Why Blockchain is Not Yet Working – 2021

This Monday I presented the following article. It discusses blockchains shortcomings. Even if it has been written in 2018, it is still very up-to-date… What follows here is a very opinionated piece. As such it reflects the journey I did in blockchains over the past 6 years. And I’m sure I missed out a lot 😉

The article Why Blockchain Is Not Yet Working goes over six points – for most of these points, research papers exist. For some of them test networks exist. Only one or two are solved in active main networks. Lets look at the points:

  1. Scalability Issues
    Ah, the famous scalability. The most often cited number is VISA level transaction. This number is growing each year. In 2015, articles tried to reach 6000 transactions per second (tps). In 2021 it should be 24’000 tps. Counting China, this should probably be 100’000 tps.
    There is no production blockchain that reaches this number. And by blockchain I mean public, decentralized, openly governed blockchains. So I don’t consider HyperLedger/Fabric and others which are more like databases with some hashing.
    The fastest production blockchain that I consider a blockchain is Avalanche. They claim something like 5’000-10’000tps.

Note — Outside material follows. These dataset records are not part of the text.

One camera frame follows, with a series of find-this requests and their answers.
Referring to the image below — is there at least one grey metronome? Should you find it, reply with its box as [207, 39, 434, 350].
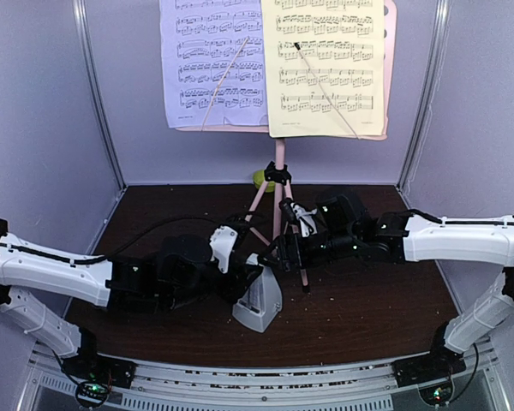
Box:
[232, 253, 283, 333]

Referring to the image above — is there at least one pink music stand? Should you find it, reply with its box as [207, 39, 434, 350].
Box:
[176, 1, 397, 293]

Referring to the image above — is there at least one yellowed sheet music paper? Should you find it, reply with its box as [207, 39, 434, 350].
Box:
[261, 0, 386, 140]

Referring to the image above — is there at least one lavender sheet music paper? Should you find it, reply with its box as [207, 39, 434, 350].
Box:
[159, 0, 268, 128]

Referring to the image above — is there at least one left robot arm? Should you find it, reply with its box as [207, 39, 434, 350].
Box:
[0, 218, 263, 380]

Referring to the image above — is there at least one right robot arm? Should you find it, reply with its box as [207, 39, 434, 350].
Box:
[258, 188, 514, 378]

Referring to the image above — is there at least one green bowl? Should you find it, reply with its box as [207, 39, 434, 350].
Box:
[252, 170, 276, 194]

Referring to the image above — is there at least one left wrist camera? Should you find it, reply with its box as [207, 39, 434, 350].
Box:
[209, 225, 244, 276]

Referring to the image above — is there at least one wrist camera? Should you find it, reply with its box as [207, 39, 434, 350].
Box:
[279, 198, 318, 237]
[209, 225, 244, 276]

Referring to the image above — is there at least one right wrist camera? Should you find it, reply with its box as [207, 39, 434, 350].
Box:
[279, 198, 318, 237]

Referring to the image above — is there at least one aluminium front rail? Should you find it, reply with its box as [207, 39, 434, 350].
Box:
[14, 339, 512, 410]

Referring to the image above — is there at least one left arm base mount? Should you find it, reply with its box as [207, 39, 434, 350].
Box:
[62, 328, 136, 389]

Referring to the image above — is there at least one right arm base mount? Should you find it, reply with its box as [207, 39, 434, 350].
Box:
[391, 353, 466, 387]

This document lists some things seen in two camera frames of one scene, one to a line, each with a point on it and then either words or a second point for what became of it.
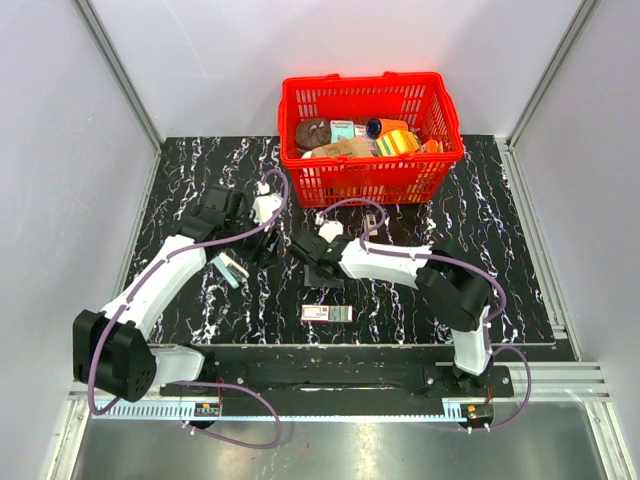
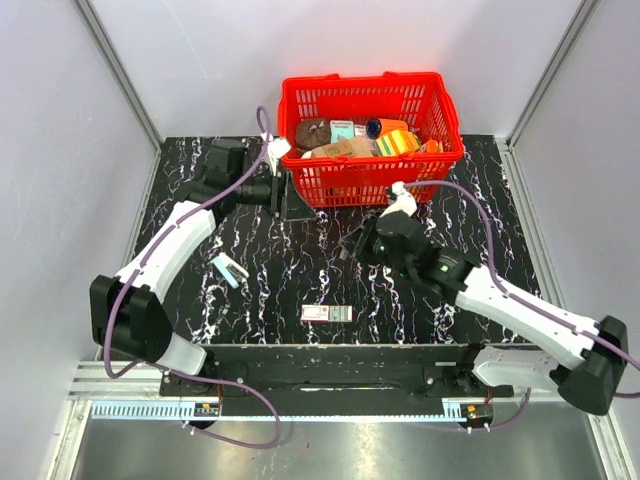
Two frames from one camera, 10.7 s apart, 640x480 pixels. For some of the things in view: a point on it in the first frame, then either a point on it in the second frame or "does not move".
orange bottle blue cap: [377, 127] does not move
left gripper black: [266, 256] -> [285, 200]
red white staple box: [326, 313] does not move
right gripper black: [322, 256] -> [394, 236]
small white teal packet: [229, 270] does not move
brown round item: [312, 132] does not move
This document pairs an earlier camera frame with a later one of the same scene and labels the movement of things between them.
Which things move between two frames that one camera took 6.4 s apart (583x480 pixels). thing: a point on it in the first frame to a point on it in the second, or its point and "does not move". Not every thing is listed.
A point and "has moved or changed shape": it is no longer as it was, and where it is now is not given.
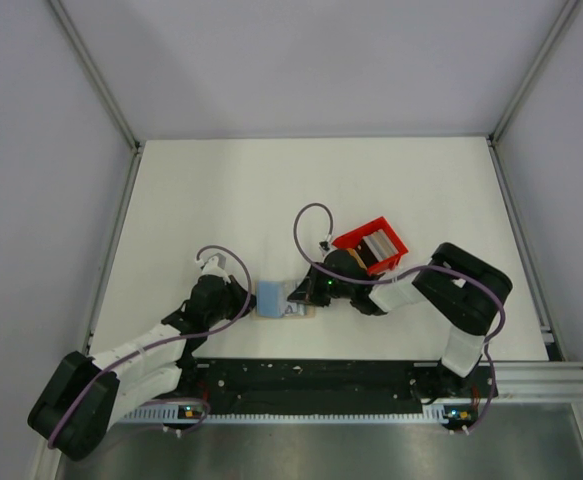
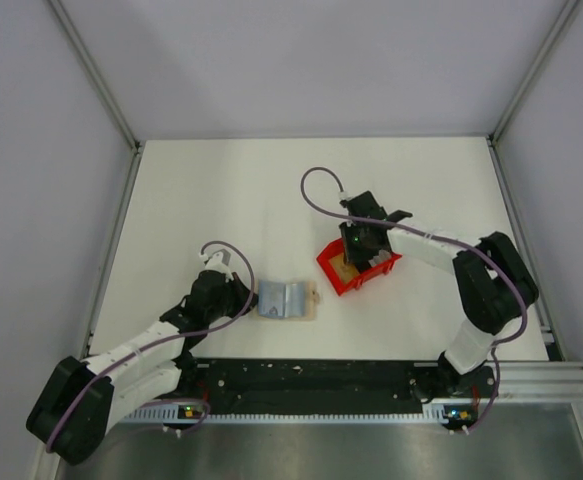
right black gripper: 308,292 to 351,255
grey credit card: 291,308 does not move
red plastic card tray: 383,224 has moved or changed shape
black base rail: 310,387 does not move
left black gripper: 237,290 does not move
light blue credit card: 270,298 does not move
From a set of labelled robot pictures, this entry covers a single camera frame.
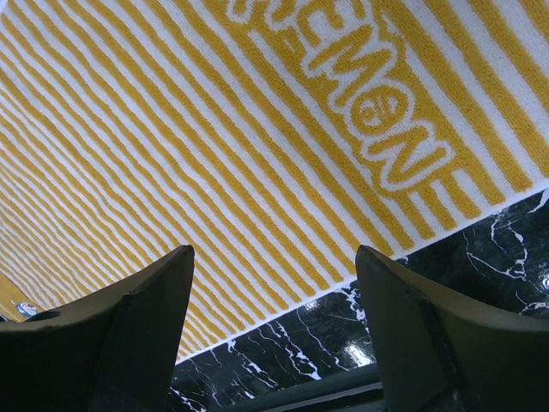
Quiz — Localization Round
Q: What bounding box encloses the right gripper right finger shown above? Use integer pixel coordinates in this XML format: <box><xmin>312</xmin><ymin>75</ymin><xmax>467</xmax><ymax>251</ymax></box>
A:
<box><xmin>355</xmin><ymin>245</ymin><xmax>548</xmax><ymax>411</ymax></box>

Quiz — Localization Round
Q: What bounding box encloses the yellow orange striped towel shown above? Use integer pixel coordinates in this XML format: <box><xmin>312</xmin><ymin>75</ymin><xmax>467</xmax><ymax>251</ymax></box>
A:
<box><xmin>1</xmin><ymin>1</ymin><xmax>548</xmax><ymax>359</ymax></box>

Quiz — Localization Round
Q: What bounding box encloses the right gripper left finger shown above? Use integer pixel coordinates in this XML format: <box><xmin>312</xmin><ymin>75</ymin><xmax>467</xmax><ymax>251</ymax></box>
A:
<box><xmin>1</xmin><ymin>245</ymin><xmax>194</xmax><ymax>411</ymax></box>

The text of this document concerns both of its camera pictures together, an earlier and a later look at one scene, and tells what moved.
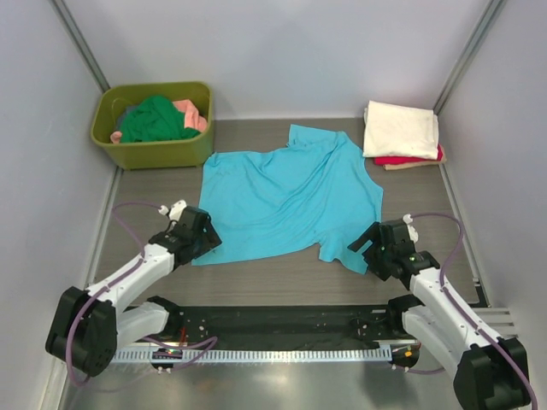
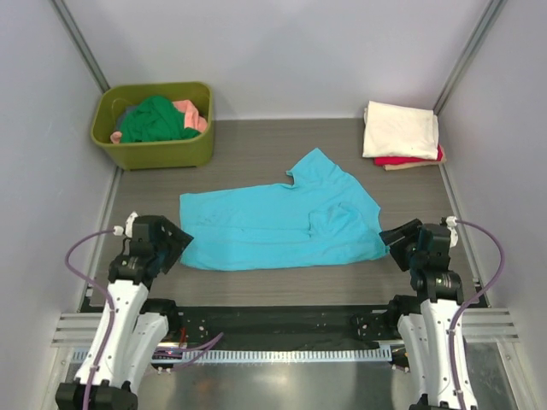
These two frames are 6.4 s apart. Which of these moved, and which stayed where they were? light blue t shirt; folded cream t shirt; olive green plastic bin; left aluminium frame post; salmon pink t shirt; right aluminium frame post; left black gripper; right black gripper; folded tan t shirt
Moved: light blue t shirt; right black gripper; left black gripper
Stayed: salmon pink t shirt; olive green plastic bin; left aluminium frame post; folded tan t shirt; right aluminium frame post; folded cream t shirt
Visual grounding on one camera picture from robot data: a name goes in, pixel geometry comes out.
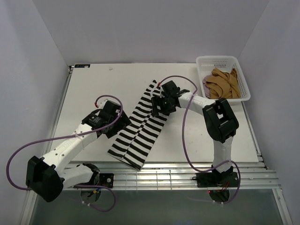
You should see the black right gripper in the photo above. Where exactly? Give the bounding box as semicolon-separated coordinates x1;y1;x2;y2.
152;95;177;117

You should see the black white striped tank top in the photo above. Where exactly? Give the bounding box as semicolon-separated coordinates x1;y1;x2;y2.
108;80;169;171

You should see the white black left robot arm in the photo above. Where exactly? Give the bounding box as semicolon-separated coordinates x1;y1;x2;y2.
26;100;131;202

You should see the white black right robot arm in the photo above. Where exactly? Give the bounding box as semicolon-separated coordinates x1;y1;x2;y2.
150;81;239;186

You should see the mauve tank top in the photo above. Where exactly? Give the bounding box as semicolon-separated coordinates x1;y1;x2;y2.
202;75;211;98

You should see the tan tank top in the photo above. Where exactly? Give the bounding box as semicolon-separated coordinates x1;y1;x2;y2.
207;68;241;99

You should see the white plastic perforated basket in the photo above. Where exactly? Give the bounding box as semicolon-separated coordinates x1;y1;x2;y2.
196;56;251;102

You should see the aluminium rail frame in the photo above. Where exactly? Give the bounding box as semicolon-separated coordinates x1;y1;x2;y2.
20;159;293;225

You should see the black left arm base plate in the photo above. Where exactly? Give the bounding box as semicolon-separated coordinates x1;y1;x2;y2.
95;173;114;188

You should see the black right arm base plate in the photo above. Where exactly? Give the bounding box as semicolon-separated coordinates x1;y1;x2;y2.
192;172;240;188

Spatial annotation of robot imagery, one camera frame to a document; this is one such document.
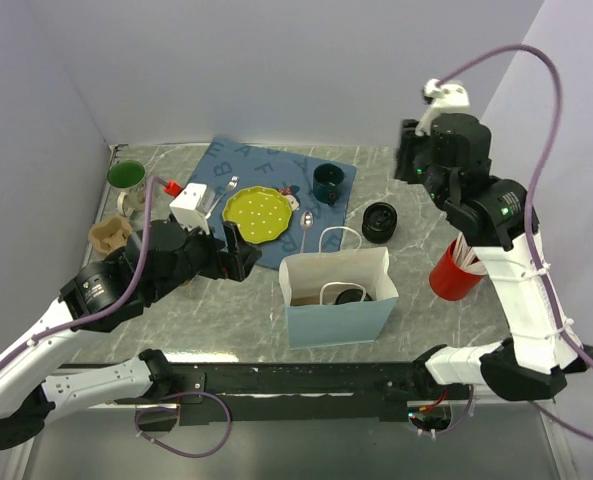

Even if the current network chugs along at 0.33tps.
    On the research side, OmniLeger claims up to 100ktps if there are not too many adversaries (5%) and enough nodes (500). AT2 also has around 50ktps, but with much more adversaries (33%), but a little less nodes (100).Also, my idea of a blockchain doesn’t stop at asset transfers. Ideally, a blockchain would give rise to the Web 3.0. But for this you need more than asset transfers. You need smart contracts (like Ethereum), secret management (like Calypso), storage (like FileCoin), Ecosystem (like Cosmos / Polkadot), and probably a lot more.
    Which will put the required tps into the millions, if not billions. The current most used proposition is to use level 2 protocols. This refers to a protocol above blockchains. Like the lightning network for Bitcoin. But the ones I saw created more problems than they solved.
  2. Lack Of Intuitive Private Key Management
    Well, this is an issue. But as the article states, the key management is only one thing. You can use a password manager, and you’re done.
    What is harder is key recovery. I think this is the missing issue.
    One solution is to use DARCs, which lately got extended with a threshold signature component. So you can define a set of accounts which are allowed to recover your key. But only if 2/3 of them agree.
    Our solution is working in our testnet. I recover keys for people once or twice a month. I logged in to wordpress using this system. It is of course possible to implement this in smart contracts. There must be some wallets out there supporting this.
    But there should to be a standard. The current DID from the W3C has some recovery options. But not flexible enough, I think.
  3. Contract Security
    I think this is one of the main reasons people are afraid of blockchains. Somebody described it as launching a rocket into space. After ignition, everybody in the world has full access to all systems. They can send any command they want. But the rocket should go to space anyway… That describes very well the state of smart contracts on public blockchains.
    Of course you can use formal verification, better languages, but it will still fail.
    Should there be some kind of rollback system? More easy than doing a hard fork? More research needed here 😉
  4. Consensus Algorithms Are Wack
    Yes, PoW is bad, with bitcoin consuming as much power as all other data-centers in the world. Proof-of-Stake seems to be the way to go for the moment. But it doesn’t solve the problem for easy engaging in the blockchain. To do anything useful, you need to buy tokens.
    There are other proposals, like using Proof-of-personhood to protect the consensus algorithm against sybil attacks. But they barely exist as research subjects. Even though the idea does gain momentum.
  5. Privacy
    Also, still unsolved. “Bitcoin is like Twitter for your bank account” is a nice quote. ZCash and Monero do a bit better for private transactions. For storing data, Calypso has a solution that is decentralized. Private smart contracts exist in centralized blockchains like HyperLedger/Fabric. But ZCash’s implementation is still not usable by the big public.
  6. Price Volatility
    Well, unsolved, but is it really a problem? I would more say that participating in the blockchain is still too expensive, besides the volatility. Be it Bitcoin (100$ for a transaction), Ethereum (50$ for a transaction), even Avalanche, which is very cheap (some cents for a transaction) – you still need to cash out money.
    Currently I know of no system that allows the user to just join a blockchain in an easy manner, mint some coins, and launch some smart contracts. And using a test network doesn’t count. I mean on a main network.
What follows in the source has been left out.